We teach kids about proper driving habits.
We teach kids about a lot of things.
But we don’t teach kids about guns, except to say: Guns = bad.
How would it go over, if we taught: Sex = bad.
Under the ‘new paradigm,’ Firearms = bad; complete ignorance = good.
When was the last time that teaching complete ignorance solved a problem?
Of course, it doesn’t help to have TV movies, videos, and movies which glorify and glamorize violence and guns. But that is only a part of the problem.
The REAL problem is that public schools have become so damned politically correct in what they teach, that getting the truth out to the people who NEED to know the TRUTH, isn’t happening.

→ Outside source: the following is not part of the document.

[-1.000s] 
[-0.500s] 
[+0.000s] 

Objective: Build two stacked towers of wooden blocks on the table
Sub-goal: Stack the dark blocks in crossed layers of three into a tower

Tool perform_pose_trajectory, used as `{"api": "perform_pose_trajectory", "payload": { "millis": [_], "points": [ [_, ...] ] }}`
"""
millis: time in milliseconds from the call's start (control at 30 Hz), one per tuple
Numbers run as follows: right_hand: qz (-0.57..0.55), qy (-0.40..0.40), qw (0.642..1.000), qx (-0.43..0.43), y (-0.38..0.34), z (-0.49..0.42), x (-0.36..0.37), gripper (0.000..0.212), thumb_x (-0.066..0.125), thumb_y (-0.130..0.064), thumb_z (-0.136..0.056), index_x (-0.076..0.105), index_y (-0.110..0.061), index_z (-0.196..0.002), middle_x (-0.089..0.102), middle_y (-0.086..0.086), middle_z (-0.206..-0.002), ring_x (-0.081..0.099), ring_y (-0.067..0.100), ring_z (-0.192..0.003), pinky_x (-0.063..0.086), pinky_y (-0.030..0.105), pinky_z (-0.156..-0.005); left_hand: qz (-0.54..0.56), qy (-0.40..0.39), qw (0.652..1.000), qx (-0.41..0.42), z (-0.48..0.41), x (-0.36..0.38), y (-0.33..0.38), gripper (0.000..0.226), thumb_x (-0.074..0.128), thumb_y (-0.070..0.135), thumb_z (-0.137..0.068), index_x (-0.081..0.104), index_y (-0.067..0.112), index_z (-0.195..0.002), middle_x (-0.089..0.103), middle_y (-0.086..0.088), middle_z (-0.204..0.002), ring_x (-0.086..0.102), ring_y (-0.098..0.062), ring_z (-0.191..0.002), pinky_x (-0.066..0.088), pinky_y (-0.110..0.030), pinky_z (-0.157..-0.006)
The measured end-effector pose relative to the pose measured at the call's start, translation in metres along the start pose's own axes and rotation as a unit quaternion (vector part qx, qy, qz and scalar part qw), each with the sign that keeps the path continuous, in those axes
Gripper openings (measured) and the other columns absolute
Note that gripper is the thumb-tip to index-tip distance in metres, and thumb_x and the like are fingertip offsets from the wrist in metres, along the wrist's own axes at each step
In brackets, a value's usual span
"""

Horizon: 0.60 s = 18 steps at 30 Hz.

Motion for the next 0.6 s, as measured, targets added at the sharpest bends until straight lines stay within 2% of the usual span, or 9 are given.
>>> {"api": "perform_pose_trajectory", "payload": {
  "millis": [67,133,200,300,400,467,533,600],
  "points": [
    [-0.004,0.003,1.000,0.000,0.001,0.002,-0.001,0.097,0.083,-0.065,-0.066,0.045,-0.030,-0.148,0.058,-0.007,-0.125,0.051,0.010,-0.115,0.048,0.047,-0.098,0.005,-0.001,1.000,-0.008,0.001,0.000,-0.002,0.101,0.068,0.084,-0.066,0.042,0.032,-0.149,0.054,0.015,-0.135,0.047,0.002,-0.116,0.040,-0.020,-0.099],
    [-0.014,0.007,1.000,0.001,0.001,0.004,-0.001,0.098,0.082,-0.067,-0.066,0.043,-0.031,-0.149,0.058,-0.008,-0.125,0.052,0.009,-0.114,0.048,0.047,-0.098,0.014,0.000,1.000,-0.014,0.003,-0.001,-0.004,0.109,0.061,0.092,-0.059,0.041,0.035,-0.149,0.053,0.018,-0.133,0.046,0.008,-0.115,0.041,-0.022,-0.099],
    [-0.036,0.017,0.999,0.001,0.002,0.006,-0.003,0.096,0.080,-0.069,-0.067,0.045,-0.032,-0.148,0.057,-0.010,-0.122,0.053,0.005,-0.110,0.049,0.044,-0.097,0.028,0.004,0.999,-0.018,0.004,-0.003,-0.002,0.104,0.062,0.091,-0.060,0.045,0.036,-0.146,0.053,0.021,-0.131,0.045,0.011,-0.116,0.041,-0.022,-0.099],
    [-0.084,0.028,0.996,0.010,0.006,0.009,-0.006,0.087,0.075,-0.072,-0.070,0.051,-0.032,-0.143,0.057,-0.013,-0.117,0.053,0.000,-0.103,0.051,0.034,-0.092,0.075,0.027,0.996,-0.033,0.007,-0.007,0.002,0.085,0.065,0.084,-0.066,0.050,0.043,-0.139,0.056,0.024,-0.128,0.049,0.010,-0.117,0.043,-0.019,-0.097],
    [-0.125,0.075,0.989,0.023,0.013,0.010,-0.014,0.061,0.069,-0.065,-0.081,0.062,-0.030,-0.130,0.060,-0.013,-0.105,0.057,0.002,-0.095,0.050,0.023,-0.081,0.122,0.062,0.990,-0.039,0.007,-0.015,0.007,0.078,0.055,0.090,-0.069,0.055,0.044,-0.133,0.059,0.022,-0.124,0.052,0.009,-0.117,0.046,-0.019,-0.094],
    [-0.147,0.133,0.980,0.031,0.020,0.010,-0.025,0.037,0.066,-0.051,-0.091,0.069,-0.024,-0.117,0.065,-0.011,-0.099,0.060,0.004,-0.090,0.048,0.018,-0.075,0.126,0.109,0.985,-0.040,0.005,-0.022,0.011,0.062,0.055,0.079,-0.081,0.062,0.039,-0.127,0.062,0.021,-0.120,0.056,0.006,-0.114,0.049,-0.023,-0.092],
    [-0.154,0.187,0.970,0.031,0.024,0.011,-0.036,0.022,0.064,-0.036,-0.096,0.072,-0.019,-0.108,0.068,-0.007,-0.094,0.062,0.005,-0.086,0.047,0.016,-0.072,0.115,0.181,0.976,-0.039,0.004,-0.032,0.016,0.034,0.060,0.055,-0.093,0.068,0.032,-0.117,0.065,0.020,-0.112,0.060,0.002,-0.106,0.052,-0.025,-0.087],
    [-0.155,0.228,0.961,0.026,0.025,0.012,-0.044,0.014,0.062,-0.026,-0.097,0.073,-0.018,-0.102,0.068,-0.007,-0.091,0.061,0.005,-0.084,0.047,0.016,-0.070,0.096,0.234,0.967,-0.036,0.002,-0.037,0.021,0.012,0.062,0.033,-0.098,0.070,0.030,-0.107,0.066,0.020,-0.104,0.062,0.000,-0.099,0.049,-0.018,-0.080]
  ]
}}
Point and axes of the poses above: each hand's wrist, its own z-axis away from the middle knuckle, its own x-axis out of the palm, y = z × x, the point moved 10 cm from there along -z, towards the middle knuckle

So, we’re likely to read more stories such as the one which generated this comment.
Wringing hands over the possession of an object isn’t the way to solve a problem of ENFORCED ignorance, itself which breeds inveterate stupidity, and just plain moronic behavior.
If the US military can teach its members to PROPERLY handle firearms, and experience the smallest number of incidents yearly, then so can’t the civilian population — just like it use to be. I say that, because the military establishments were trained by civilian members in JUST THAT: HOW TO BE SAFE, LONG BEFORE the military itself established its safety programs.
If were safe before, we can be again.
But more regulation isn’t the key. Actually, it is all the more the hindrance, because it fosters IGNORANCE.